Graphic depicting the flow of foreign fighters into Syria to join anti-regime forces, many of whom affiliate with ISIS. The graphic was produced in October 2014 to accompany a report by the International Center for the Study of Radicalisation and Political Violence (ICSR) and The Soufan Group on foreign fighters in Syria (image credit: Gene Thorp, Julie Tate and Swati Sharma). An updated version of the graphic can be viewed here.

Here are the final two video excerpts from Mizan’s panel in April 2015 at Boston University’s Pardee School of Global Studies, “Interdisciplinary Approaches to the Islamic State.” We have previously presented clips from the panel here and here.

First, Mia Bloom encourages us to take a more nuanced approach to understanding the demographics and ideology of foreign fighters emigrating to join ISIS. While it is true that some foreign fighters from Western countries are motivated by social causes such as alienation, discrimination, and disenfranchisement, this is not likely to be true of fighters who join from other states. For example, Tunisia — a Muslim-majority state that has been relatively successful in transitioning to democracy — has furnished the greatest number of foreign fighters for ISIS. A one-dimensional approach to the problem also cannot tell us why some Western countries supply more foreign fighters than others. (The increase in total foreign fighters emigrating from their home states to join ISIS can be discerned by comparing this graphic, based on 2014 figures, and this graphic, produced this month on the basis of more recent figures.)
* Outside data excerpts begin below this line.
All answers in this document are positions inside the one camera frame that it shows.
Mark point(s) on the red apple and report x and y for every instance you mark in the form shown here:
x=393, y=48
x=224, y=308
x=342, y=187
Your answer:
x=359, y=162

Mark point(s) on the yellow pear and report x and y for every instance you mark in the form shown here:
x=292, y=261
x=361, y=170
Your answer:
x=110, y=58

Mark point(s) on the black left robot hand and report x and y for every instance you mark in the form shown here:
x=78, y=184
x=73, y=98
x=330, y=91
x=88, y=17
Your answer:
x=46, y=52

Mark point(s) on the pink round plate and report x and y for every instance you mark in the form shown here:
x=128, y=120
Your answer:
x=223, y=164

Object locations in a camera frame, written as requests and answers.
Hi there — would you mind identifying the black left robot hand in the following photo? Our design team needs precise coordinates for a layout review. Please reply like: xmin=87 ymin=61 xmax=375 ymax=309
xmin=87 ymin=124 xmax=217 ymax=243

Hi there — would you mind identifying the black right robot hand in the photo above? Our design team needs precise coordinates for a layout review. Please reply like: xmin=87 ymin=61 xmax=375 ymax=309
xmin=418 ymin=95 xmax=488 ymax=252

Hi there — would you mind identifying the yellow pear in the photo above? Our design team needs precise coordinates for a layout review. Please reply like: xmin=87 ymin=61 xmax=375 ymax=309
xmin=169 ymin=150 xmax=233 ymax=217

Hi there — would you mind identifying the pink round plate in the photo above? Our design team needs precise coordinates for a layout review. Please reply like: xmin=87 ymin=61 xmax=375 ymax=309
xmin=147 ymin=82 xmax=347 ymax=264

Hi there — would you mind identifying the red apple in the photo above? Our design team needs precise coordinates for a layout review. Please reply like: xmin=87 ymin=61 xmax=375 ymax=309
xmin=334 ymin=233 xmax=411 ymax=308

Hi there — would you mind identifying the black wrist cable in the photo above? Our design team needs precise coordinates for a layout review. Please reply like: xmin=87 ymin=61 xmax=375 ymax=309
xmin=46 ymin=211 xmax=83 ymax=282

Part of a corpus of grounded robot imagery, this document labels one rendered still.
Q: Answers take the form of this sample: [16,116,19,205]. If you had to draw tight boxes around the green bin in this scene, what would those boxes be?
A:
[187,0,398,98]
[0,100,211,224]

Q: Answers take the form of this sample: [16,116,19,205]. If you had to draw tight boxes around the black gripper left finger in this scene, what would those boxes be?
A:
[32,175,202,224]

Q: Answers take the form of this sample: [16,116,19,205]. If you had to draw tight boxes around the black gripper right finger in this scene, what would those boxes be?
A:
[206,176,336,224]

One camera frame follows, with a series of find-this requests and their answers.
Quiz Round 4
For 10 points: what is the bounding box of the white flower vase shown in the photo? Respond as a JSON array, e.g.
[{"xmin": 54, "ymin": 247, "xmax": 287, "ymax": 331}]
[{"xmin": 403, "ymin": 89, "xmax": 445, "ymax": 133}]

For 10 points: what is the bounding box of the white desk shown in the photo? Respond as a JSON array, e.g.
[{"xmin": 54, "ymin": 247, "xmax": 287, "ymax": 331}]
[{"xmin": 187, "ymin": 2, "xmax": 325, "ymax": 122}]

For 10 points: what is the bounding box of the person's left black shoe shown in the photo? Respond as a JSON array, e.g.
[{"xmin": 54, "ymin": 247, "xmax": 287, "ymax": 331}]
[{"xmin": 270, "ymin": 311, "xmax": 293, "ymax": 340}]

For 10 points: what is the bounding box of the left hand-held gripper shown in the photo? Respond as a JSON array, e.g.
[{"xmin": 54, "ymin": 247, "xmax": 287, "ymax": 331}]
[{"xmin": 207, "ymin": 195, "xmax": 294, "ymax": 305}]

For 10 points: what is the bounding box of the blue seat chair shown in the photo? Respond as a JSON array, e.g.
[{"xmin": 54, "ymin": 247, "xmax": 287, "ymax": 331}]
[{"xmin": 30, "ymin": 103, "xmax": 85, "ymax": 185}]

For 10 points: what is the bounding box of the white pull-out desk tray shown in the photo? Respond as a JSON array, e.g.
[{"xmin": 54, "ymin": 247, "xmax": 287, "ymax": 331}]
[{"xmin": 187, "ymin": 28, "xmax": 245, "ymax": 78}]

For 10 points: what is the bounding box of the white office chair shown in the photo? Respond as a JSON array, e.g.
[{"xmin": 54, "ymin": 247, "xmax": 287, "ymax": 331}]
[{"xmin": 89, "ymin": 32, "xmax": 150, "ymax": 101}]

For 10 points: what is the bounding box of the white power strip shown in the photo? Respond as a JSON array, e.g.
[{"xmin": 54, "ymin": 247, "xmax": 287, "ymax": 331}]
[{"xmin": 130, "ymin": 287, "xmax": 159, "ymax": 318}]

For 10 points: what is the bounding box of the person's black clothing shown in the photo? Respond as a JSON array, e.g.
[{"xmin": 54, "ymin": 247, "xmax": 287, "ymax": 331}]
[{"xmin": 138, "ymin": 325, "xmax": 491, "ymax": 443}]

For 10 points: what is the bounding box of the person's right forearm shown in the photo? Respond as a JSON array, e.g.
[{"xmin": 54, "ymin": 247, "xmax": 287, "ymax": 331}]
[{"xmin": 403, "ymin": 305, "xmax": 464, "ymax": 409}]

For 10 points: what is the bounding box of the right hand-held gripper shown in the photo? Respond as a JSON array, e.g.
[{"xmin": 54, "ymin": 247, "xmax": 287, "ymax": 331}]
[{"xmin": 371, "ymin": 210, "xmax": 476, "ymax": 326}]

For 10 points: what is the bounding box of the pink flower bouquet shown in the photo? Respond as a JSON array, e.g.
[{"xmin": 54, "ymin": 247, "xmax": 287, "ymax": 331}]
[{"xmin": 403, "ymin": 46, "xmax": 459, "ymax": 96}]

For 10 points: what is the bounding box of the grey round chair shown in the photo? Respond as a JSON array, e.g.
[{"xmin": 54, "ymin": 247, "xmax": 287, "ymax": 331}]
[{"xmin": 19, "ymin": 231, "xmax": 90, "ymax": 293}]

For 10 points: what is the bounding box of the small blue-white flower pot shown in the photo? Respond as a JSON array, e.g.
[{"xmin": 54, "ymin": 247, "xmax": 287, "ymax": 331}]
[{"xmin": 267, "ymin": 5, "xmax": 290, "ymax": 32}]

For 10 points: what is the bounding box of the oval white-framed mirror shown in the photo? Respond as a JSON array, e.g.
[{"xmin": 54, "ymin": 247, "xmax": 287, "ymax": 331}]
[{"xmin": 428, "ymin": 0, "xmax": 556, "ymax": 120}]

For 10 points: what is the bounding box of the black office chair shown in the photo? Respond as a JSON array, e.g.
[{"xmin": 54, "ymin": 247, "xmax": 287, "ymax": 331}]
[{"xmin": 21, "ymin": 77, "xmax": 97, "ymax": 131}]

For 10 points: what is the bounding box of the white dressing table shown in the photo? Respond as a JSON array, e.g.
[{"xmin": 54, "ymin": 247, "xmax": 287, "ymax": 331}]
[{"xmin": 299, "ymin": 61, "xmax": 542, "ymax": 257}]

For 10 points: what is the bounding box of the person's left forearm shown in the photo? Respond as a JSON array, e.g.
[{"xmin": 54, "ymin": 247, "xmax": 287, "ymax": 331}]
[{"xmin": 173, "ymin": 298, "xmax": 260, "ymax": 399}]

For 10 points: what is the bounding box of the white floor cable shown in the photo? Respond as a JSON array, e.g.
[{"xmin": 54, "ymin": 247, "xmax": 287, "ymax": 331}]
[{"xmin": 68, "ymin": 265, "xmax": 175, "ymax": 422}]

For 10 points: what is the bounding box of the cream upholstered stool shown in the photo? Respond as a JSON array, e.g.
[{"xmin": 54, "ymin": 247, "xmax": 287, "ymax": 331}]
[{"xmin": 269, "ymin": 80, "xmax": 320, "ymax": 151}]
Second, Franck Salameh challenges the claim that ISIS is anomalous in the political and social history of the modern Middle East, which has been dominated by secular nation-states and only in recent decades witnessed perennial appeals to so-called ‘fundamentalist’ groups that espouse radical ideologies grounded in religious claims. The division between religious and secular ideologies is simply not so clean-cut; as Salameh notes, Arab nationalist ideology has frequently been grounded in the claim that Islam is intrinsic to and an essential part of Arab identity.

In coming weeks we will post the entire video from the panel here on mizanproject.org. The first issue of Mizan: Journal of Interdisciplinary Approaches to Muslim Societies and Civilizations will also be dedicated to exploring aspects of the Islamic State phenomenon from a variety of perspectives. Finally, check here for details on signing up for our mailing list and joining our community!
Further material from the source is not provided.